Professor Akiskal rose to prominence with his integrative theory of depression (Science, 1973). Subsequently he established chronic depressions as treatable mood disorders. His research on cyclothymia paved the way for understanding the childhood antecedents of bipolarity, and helped in the worldwide renaissance of the temperament field. His focus on subthreshold mood disorders enlarged the boundaries of bipolar disorders. He has received the Gold Medal for Pioneer Research (Society of Biological Psychiatry), the German Anna Monika Prize for Depression, the NARSAD Prize for Affective Disorders, the 2002 Jean Delay Prize for international collaborative research (World Psychiatric Association), as well as the French Jules Baillarger and the Italian Aretaeus Prizes for his research on the bipolar spectrum.

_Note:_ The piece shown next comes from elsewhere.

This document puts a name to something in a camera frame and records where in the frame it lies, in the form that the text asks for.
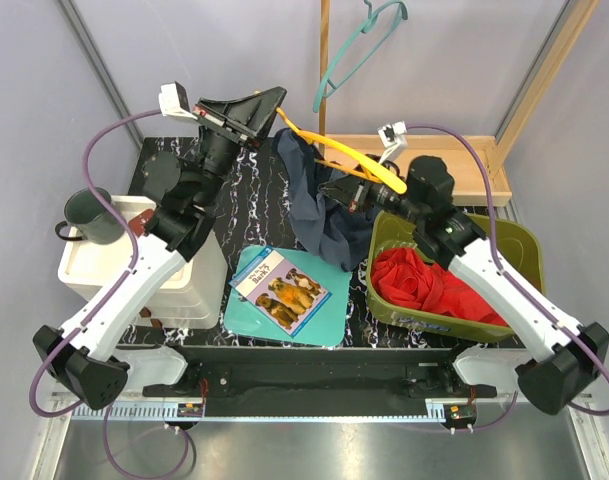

Professor Akiskal has pioneered in the study of outpatient mood disorders. At the University of Tennessee, he established mood clinics which have had worldwide appeal because of his philosophy of conducting clinical training and research while delivering high quality care. His clinical expertise ranges from dysthymia to bipolar spectrum disorders, as well as comorbidity, resistant depression, interface of personality with mood disorders, mixed states, anxious bipolarity, and PTSD. In 2003, he received the Ellis Island Medal of Honor "for exceptional national humanitarian service."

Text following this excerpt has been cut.